Sinema will register as a political independent while likely caucusing with the Democrats — a similar path to the ones taken by Senators Angus King of Maine and Bernie Sanders of Vermont. Democrats disapprove of the decision by a margin of 43% to 28%, while Independents are more likely to approve (35%) than disapprove (17%) of Sinema's move. Republicans overwhelmingly approve, 62% to 10%.
Despite their approval of her move away from her Democratic registration, Independents nationally don’t necessarily have a favorable opinion of Sinema. More Independents disapprove (27%) than approve (21%) of her, though the margin toward disapproval is smaller among Independents than in an Economist/YouGov Poll conducted in August. At that time, 37% of Independents disapproved of Sinema, and 14% approved. Republicans' image of Sinema has improved since then (moving from 16% favorable in August to 32% favorable now).
The other two independent Senators — King and Sanders — get more favorable than unfavorable evaluations from Democrats; Sanders is far better known than King.
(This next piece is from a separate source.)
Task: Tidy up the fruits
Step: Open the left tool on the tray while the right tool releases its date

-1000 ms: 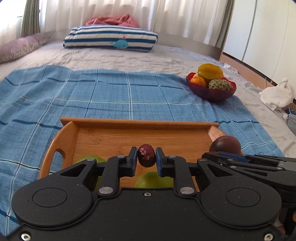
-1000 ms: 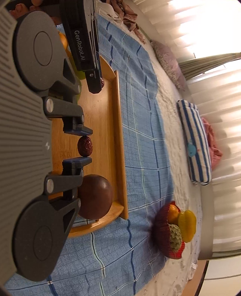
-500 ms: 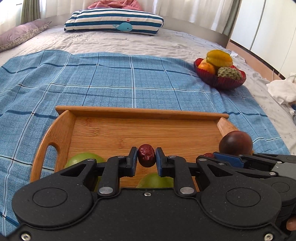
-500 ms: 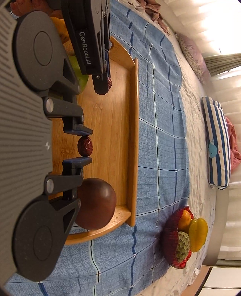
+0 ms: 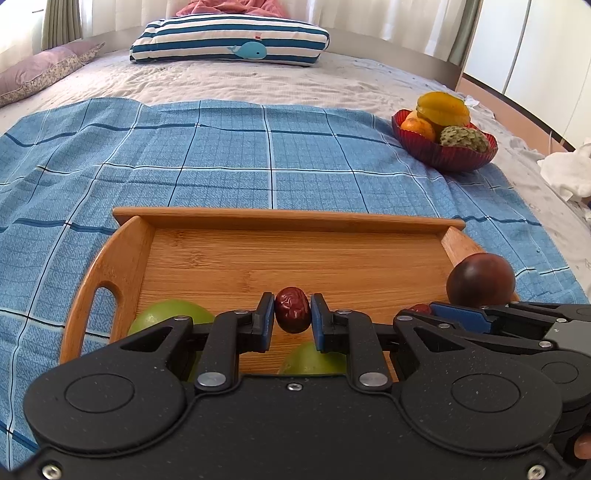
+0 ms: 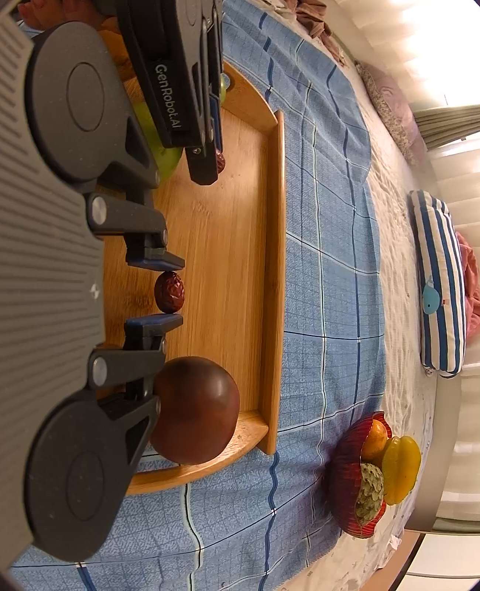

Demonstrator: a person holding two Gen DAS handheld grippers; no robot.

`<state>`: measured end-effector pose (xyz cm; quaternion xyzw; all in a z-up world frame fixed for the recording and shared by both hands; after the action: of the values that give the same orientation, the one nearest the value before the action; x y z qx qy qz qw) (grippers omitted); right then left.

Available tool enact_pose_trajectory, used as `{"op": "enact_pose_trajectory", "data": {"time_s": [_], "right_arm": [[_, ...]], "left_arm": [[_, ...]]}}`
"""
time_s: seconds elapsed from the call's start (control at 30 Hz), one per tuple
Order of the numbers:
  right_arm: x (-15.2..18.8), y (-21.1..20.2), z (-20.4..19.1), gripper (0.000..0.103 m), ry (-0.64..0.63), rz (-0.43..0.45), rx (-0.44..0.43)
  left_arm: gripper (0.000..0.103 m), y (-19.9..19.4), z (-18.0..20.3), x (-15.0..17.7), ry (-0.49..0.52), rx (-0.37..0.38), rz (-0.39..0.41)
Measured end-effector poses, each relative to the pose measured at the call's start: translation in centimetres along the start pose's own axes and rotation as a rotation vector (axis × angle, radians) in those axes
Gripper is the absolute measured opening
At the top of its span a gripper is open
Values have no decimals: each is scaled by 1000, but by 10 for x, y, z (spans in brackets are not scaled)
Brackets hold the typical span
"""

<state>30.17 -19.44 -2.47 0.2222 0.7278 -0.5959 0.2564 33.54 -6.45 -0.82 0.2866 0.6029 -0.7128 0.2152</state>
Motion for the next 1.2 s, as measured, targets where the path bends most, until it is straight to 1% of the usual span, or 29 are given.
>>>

Independents have mixed assessments of each, with Republicans negative toward King and overwhelmingly so when it comes to Sanders.
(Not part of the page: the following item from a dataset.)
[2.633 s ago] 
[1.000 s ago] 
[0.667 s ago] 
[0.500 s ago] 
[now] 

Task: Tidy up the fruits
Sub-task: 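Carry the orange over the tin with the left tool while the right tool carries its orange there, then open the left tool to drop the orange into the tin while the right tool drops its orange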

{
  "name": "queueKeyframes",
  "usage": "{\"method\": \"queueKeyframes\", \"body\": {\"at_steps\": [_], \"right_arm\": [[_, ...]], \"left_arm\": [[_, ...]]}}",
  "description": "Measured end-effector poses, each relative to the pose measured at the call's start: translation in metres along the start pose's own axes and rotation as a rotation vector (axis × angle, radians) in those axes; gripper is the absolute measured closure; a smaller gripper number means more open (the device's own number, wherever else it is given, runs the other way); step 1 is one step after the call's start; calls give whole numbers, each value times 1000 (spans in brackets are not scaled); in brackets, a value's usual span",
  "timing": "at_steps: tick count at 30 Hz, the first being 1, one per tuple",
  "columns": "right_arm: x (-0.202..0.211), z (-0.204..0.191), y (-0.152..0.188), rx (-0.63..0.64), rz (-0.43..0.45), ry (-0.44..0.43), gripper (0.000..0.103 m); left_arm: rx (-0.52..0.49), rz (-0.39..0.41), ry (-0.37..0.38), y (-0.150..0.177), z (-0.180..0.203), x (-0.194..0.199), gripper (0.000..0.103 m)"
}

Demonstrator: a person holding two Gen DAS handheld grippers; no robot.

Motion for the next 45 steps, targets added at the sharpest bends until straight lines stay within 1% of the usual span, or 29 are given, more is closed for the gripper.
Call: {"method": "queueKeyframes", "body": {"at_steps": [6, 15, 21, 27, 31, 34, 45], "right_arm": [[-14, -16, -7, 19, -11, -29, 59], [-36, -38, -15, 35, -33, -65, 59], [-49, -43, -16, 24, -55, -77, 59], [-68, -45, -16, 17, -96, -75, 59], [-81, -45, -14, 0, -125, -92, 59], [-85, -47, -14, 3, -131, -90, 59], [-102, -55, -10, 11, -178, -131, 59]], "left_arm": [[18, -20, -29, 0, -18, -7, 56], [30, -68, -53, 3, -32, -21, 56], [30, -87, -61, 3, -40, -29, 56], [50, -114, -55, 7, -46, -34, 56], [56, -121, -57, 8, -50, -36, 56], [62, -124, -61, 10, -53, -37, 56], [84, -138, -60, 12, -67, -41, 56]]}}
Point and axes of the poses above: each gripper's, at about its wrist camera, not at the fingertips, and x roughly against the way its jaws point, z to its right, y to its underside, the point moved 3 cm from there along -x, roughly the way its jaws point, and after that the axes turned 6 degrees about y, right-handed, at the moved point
— Carl Bialik contributed to this article
Methodology: Respondents were selected from YouGov’s opt-in panel using sample matching. A random sample (stratified by gender, age, race, education, geographic region, and voter registration) was selected from the 2019 American Community Survey. The sample was weighted according to gender, age, race, education, 2020 election turnout and presidential vote, baseline party identification, and current voter registration status. Demographic weighting targets come from the 2019 American Community Survey. Baseline party identification is the respondent’s most recent answer given prior to June 1, 2022, and is weighted to the estimated distribution at that time (34% Democratic, 31% Republican). The margin of error for the overall sample is approximately 3%.